◆ **Records supplied**
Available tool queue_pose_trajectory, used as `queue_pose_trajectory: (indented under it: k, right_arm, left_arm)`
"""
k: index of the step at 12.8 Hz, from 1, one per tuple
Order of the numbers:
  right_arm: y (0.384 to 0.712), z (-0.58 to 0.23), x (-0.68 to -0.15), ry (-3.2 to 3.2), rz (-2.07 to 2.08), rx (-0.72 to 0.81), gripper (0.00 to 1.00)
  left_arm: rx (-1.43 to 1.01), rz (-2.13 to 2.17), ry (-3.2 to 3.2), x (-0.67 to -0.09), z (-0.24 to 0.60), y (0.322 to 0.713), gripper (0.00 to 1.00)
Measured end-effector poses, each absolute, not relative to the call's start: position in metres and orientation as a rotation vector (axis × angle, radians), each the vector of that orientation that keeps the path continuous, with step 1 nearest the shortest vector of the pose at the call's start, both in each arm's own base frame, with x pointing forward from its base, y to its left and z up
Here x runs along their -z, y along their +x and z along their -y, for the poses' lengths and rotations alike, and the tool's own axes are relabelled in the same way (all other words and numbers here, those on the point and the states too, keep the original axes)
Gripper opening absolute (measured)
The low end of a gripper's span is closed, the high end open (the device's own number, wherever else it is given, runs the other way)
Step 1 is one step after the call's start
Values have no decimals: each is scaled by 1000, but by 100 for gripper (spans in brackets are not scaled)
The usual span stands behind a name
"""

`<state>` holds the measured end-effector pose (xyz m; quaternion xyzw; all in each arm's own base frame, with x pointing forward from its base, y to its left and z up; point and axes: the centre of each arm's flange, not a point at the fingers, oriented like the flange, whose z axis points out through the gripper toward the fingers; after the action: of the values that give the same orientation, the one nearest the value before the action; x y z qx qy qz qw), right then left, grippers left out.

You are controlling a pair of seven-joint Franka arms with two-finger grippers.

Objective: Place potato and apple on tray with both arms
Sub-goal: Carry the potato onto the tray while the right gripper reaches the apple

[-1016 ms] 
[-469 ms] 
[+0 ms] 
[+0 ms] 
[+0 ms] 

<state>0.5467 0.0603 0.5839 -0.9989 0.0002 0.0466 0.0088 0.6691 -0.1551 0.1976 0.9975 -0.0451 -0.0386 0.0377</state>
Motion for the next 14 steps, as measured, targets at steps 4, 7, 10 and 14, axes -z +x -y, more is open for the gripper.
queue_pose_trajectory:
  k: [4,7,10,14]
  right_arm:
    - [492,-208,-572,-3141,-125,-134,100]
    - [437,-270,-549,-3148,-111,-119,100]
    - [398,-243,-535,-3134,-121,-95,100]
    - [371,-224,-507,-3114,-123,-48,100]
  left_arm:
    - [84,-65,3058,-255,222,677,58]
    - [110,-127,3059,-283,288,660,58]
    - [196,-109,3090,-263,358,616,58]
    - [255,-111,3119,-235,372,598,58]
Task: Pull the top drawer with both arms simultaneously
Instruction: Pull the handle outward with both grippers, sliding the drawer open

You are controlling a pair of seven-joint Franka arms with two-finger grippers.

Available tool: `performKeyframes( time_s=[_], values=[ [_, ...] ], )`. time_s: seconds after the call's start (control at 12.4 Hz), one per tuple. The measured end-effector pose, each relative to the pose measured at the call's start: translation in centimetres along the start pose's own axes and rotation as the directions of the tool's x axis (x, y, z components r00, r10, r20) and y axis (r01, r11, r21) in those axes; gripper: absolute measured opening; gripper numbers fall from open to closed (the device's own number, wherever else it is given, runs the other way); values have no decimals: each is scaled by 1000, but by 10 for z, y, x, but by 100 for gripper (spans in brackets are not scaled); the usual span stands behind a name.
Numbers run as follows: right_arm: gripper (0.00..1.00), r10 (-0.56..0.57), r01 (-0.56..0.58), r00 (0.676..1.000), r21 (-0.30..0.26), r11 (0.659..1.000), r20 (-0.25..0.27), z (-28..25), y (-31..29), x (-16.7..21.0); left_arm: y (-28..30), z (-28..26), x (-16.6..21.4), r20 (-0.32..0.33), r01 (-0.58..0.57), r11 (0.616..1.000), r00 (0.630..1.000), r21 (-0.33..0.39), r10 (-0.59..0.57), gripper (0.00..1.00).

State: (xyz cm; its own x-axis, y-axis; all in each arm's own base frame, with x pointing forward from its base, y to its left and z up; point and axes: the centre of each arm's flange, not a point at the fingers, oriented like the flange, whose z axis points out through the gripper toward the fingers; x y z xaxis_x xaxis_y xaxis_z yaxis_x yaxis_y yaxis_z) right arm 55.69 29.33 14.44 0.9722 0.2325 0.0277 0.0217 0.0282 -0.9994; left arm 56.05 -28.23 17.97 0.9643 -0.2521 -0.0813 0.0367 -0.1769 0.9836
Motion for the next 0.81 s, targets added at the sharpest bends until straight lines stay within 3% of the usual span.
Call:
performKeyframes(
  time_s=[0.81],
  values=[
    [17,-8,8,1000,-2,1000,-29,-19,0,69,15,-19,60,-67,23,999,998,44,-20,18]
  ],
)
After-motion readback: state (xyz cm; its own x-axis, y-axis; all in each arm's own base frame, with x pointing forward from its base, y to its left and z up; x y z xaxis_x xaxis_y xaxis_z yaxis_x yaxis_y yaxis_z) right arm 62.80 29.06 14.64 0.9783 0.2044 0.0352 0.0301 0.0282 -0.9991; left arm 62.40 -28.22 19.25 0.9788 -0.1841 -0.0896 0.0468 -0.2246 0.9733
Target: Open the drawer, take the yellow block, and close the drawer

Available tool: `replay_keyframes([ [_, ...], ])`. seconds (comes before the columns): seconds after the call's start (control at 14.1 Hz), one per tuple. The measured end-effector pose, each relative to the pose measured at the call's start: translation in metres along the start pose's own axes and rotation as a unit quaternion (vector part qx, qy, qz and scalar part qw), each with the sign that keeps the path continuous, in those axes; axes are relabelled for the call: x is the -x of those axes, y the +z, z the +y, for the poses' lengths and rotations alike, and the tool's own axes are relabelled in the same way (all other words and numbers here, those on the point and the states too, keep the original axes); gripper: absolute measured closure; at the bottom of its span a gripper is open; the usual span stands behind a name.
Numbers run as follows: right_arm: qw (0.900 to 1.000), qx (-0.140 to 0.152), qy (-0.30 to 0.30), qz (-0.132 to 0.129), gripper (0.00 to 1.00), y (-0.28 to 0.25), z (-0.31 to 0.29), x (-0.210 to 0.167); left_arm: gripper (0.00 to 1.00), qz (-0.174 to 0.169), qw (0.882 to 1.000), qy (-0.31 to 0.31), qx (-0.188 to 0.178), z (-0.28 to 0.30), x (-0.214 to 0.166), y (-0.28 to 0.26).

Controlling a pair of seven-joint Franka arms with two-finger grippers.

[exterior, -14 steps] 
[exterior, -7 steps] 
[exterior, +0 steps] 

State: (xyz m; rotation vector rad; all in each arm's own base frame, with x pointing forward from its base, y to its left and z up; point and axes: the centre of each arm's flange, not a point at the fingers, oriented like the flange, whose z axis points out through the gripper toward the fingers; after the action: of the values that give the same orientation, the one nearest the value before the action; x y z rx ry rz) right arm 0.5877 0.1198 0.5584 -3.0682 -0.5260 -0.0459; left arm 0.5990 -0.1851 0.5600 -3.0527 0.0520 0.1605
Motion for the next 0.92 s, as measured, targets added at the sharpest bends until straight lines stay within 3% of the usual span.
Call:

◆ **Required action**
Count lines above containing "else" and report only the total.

◆ **Output of the task**
2